_Work to be completed_: For the word "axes", state how many lines below contain it. Give no other text.

Start of Data provided

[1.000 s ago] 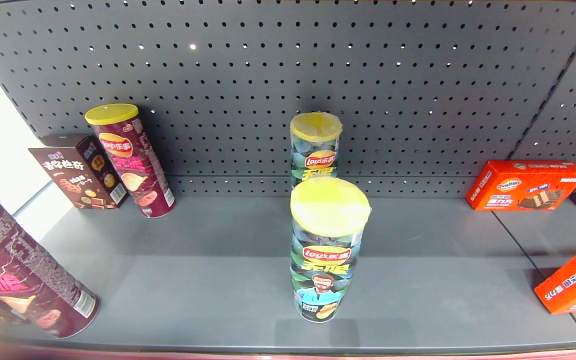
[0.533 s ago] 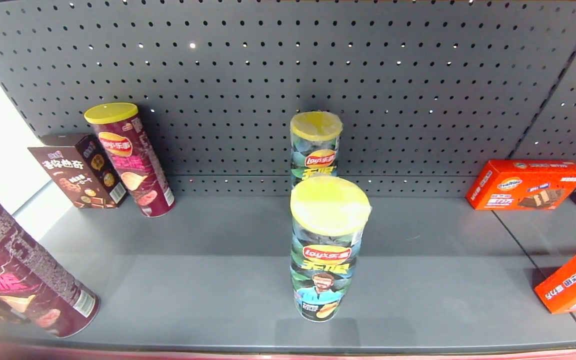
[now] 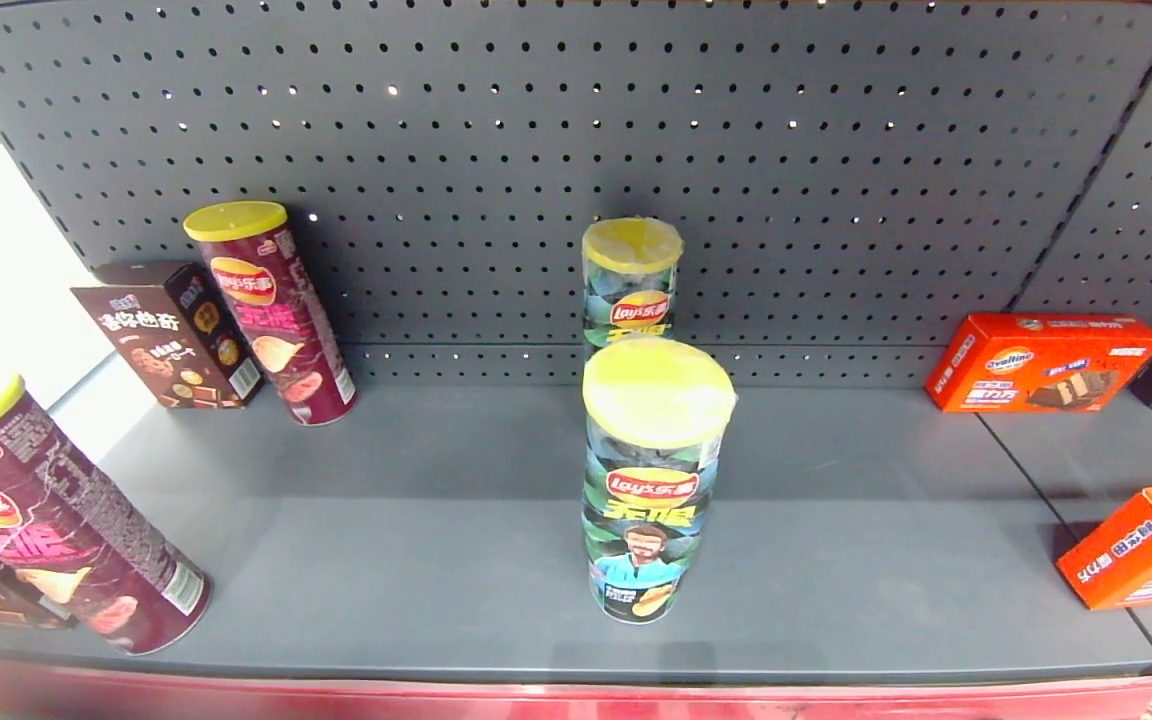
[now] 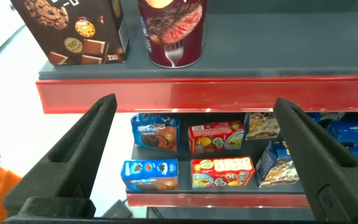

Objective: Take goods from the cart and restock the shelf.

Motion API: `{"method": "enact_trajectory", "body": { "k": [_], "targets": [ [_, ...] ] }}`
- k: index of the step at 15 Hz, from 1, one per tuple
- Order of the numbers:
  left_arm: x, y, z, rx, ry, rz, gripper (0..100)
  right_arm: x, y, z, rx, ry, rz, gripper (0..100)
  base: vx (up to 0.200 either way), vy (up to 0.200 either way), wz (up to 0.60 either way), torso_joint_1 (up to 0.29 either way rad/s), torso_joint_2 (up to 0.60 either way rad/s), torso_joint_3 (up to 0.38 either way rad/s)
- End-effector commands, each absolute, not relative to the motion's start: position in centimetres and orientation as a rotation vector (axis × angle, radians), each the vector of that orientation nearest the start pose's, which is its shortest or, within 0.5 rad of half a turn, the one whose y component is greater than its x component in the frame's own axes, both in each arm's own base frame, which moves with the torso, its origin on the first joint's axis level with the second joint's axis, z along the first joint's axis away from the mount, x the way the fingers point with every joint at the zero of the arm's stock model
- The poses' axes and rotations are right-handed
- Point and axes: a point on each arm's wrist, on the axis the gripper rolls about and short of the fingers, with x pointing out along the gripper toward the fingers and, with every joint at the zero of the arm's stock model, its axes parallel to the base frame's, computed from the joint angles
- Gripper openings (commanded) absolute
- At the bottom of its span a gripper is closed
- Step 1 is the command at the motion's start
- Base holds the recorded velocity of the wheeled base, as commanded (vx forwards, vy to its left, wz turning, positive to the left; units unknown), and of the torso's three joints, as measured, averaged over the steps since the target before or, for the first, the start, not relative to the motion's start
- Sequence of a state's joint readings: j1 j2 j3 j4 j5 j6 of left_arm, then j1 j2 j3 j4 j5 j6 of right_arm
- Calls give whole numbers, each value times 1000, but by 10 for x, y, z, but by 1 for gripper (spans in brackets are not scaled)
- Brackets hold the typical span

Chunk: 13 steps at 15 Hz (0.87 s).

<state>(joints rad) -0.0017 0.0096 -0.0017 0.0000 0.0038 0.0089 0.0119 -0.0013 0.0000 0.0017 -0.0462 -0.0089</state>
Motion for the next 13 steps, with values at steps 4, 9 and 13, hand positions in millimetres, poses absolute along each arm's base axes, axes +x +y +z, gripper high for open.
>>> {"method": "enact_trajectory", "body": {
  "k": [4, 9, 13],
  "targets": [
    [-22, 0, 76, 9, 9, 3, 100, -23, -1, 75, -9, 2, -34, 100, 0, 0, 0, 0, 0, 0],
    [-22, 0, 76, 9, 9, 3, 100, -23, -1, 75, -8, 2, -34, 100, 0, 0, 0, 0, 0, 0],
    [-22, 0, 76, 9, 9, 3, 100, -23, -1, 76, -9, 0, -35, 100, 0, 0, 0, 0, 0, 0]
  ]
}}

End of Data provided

_Exercise result_: 4